Nel 1994 scrive e produce i brani dell'Album "Le Memorie della Musica", l'unico in lingua italiana, interpretato dall'artista sarda Maria Carta, il cui brano omonimo fu proposto per il Festival di Sanremo, ma non superò le selezioni. Questo brano, presentato anche in coppia con i Tazenda, con il tempo è diventato un Classico per tutti i musicisti sardi che continuano ad inserirlo nei loro repertori.
Sempre nel '94, in occasione del Festival, Artegiani mette insieme 11 big della canzone italiana, come Nilla Pizzi, Mario Merola, Wess, Jimmy Fontana.... e crea la "Squadra Italia". Questa formazione inedita partecipa al Festival di Sanremo con un brano scritto in collaborazione con Marcello Marrocchi: "Una vecchia canzone Italiana", omaggio alla canzone italiana nel mondo.
Nel 1995 scrive le musiche per una seconda Commedia musicale "Un profeta per l'Africa", storia del missionario Comboni.
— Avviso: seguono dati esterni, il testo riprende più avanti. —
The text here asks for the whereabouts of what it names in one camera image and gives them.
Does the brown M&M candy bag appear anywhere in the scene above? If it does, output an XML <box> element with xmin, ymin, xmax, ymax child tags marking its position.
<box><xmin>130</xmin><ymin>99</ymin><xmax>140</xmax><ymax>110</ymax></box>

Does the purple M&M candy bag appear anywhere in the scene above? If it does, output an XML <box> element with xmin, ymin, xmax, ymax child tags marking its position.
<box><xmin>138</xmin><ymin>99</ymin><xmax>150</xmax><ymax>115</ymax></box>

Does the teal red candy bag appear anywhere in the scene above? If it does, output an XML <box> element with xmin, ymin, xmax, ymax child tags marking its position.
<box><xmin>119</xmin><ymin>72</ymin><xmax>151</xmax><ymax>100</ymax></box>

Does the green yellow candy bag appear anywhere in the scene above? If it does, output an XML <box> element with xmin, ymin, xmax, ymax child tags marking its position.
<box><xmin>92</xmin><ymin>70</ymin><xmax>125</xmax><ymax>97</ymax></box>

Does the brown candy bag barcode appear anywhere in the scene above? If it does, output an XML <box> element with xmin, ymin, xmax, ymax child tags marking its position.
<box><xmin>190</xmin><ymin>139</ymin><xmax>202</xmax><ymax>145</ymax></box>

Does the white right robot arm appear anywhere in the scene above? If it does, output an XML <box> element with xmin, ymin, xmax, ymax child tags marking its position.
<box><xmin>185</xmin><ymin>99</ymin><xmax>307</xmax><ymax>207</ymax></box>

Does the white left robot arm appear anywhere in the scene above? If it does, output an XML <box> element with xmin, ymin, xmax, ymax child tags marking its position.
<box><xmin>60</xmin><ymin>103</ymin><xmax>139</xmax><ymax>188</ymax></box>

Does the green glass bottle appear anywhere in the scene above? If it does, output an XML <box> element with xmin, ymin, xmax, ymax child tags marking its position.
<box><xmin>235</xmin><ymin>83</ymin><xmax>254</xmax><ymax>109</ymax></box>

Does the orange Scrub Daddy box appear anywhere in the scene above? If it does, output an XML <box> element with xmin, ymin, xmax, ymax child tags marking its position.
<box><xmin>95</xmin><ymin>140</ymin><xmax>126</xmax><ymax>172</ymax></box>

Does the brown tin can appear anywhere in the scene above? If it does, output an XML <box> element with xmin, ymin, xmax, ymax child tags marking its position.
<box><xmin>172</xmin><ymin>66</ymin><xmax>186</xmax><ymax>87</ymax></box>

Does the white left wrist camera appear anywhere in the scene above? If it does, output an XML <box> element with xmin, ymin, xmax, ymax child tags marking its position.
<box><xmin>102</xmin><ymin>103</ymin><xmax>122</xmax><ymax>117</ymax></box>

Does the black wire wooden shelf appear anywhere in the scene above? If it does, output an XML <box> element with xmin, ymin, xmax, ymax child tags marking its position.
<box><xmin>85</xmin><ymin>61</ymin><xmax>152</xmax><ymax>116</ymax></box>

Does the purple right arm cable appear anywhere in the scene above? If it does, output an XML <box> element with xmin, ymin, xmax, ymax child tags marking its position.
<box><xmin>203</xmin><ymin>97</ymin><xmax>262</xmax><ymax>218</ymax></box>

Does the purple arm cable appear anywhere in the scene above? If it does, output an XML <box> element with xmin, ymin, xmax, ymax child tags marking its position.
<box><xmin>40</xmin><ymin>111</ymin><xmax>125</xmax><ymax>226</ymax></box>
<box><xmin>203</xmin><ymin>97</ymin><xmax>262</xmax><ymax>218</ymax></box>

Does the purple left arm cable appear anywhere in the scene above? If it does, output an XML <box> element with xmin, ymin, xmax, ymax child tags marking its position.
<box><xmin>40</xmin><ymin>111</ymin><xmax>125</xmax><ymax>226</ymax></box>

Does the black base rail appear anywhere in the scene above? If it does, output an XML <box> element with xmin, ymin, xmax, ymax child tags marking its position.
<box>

Verrà rappresentata anche alla sala Nervi, in Vaticano.
Ed ancora al festival di Sanremo è legato il sodalizio con Silvia Salemi, per la quale produce i suoi album. L'esordio avviene nel 1996 con Quando il cuore (settimo posto tra le Nuove Proposte), e si perfeziona l'anno seguente con A casa di Luca, (quarta tra i Big) che è il brano più conosciuto della cantante siciliana che vi figura anche come autrice.
Nel 1998 presenta invece Pathos, e nel 2003 Nel cuore delle donne. Ancora per la cantante siciliana scrive nel 2007 Il mutevole abitante del mio solito involucro, title-track del suo cd più recente.
Meno fortunato invece il tentativo di lancio del gruppo D.O.C. Rock, partecipante al Festival di Sanremo 1996, con la sua "Che c'è di Rock?", e poi nel 1997 con Secolo crudele, pregi e difetti del '900 raccontati in 4 minuti, che il cantautore belga Salvatore Adamo riproporrà nella sua "Dans les mille ans qui viennent" .
Nel 2008 invece, torna a collaborare con Michele Zarrillo, per lui scrive L'ultimo film insieme, in gara al Festival di Sanremo di quell'anno. Nel 2011 continua la collaborazione come Autore con Michele Zarrillo, per il quale scrive tutti i testi del nuovo Album "Unici al mondo", pubblicato da Sony. Primo singolo estratto: "La prima cosa che farò". Per l'autunno del 2012 si prospetta l'uscita di brani inediti, presenti nel prossimo lavoro discografico di Silvia Salemi.

Discografia

33 giri

• 1983 Giampiero Artegiani (Lupus, LULP 14914)
(tracklist: Il sogno di un buffone - Aironi rosa - Lilì - Maria del pensiero - Ninna nanna o' - A de ö - Eleanore - L'egiziano - Tu non eri tu)
• 1989 Dopo il ponte (Polydor, 839 347-1)
(tracklist: Madre Negra Aparecida - A Paula Cooper - Il colle degli eucalipti - Addio Kabul - La fioraia di San Lorenzo - Basta un attimo - Samuel - Dopo il ponte - Pozzanghere di primavera - Eterno Padre)

45 giri

• 1983 Il sogno di un buffone/Tu non eri tu (Lupus, LUN 4946)
• 1984 Acqua alta in piazza San Marco/Sfasciacarrozze (Lupus, LUN 4952)
• 1985 Arrivarono gli americani/Irene e Agnese (Harmony, H 6099)
• 1986 ...e le rondini sfioravano il grano/Il fosso degli angeli (Lupus, LUN 4961)
• 1989 A Paula Cooper/Il colle degli eucalipti (Polydor, 889 347)
• 1990 Basta un attimo/La fioraia di San Lorenzo (Mercury, 875 284-7)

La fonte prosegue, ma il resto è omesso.